§ ACTION ITEM: From the entries below, output the line with "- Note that" and each following line up to and including the line with "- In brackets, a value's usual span", exactly as written.

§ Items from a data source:
━━━━━━━━━━━━━━━━

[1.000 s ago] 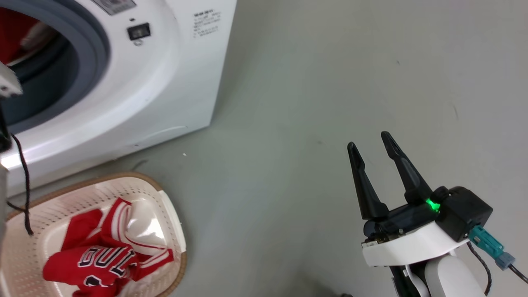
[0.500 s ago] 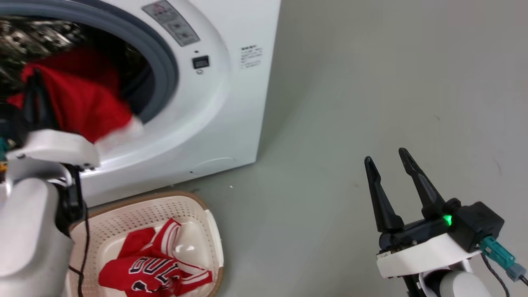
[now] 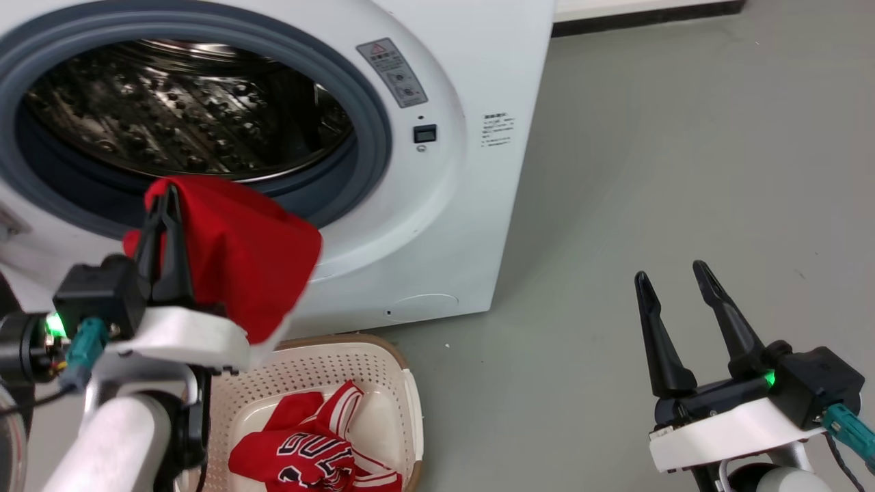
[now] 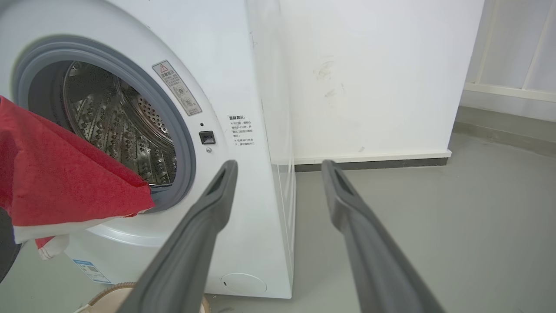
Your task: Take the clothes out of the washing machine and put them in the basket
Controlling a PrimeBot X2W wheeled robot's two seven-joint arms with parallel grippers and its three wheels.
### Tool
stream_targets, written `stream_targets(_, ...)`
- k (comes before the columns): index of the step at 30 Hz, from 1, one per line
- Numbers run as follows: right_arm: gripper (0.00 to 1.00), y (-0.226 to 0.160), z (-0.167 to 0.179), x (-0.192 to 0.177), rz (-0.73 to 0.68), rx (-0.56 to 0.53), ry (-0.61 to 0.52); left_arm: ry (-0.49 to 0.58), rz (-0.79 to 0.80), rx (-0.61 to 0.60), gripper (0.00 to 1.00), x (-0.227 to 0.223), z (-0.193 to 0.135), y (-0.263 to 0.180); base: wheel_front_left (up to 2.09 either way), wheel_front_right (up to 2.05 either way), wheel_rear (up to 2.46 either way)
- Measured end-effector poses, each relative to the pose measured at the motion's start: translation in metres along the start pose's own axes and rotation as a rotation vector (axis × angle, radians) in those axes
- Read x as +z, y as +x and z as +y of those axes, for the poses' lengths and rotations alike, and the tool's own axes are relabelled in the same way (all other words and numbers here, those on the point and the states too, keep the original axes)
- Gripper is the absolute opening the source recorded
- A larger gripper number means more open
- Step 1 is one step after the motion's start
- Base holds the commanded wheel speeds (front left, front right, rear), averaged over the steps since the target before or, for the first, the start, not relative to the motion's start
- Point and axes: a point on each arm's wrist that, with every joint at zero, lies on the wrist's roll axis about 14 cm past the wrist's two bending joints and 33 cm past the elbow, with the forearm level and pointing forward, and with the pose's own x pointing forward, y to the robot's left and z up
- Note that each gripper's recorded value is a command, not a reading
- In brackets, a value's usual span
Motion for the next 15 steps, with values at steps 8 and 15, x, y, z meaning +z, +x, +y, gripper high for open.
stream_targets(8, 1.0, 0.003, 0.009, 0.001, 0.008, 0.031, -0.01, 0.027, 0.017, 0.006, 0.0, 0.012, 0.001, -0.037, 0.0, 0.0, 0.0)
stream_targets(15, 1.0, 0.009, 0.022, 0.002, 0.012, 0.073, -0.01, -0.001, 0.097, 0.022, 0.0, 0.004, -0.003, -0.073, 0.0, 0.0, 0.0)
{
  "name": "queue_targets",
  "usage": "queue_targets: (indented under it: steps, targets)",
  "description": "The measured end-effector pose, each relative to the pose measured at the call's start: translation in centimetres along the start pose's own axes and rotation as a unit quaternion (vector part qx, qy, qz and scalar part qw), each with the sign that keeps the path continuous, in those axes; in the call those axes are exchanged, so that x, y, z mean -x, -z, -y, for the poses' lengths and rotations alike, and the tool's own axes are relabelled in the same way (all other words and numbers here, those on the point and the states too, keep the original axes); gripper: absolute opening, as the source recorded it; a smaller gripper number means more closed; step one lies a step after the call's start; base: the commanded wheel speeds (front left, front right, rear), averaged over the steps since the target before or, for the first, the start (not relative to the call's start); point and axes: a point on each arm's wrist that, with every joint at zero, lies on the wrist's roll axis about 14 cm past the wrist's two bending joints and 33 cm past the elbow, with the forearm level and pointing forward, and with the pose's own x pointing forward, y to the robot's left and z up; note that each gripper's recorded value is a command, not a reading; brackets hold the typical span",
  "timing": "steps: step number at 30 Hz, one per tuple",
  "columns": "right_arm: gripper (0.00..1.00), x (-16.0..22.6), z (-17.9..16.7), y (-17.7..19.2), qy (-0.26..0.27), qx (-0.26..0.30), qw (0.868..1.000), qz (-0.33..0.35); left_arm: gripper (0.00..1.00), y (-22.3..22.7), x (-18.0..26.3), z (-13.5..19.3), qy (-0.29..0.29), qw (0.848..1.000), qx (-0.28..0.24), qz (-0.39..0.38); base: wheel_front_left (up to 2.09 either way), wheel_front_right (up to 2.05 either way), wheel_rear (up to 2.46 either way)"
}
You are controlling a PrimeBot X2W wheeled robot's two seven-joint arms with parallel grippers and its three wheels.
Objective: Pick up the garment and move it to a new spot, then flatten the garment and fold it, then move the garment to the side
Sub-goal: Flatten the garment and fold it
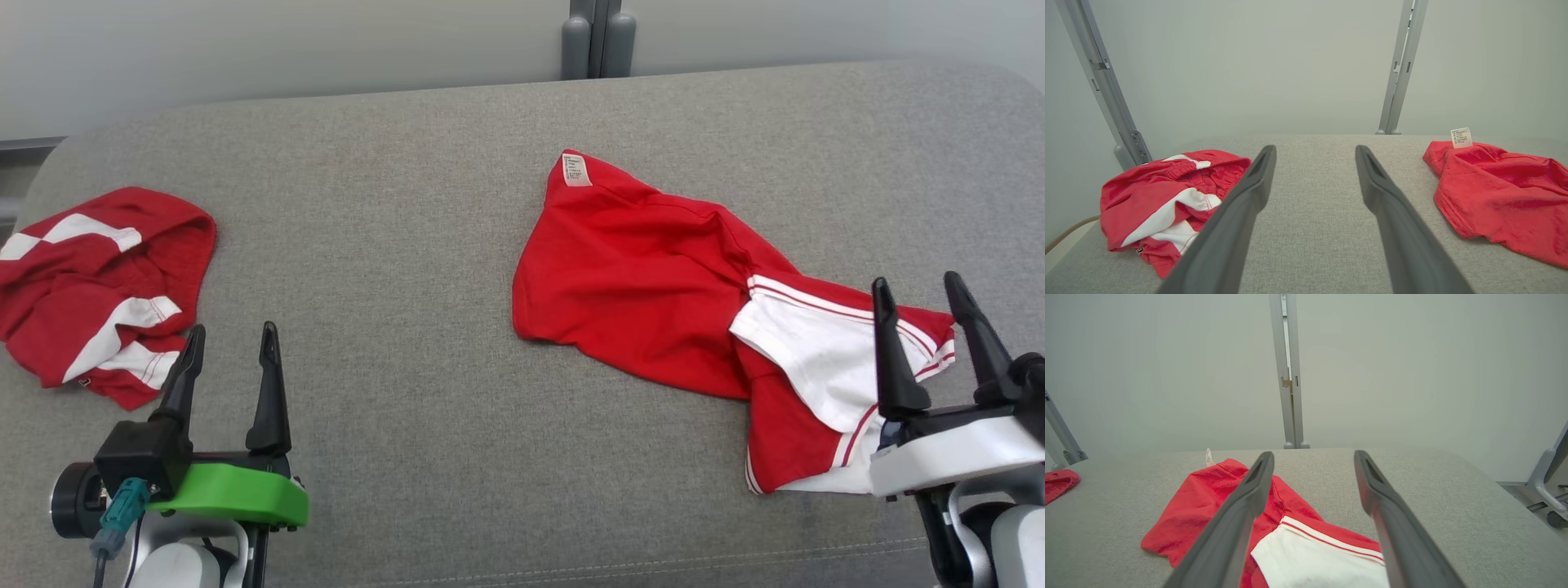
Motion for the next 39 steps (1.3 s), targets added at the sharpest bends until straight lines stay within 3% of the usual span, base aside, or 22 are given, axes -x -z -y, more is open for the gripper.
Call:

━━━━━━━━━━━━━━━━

§ EXPECTED ANSWER:
- Note that each gripper's recorded value is a command, not a reading
- In brackets, a value's usual span

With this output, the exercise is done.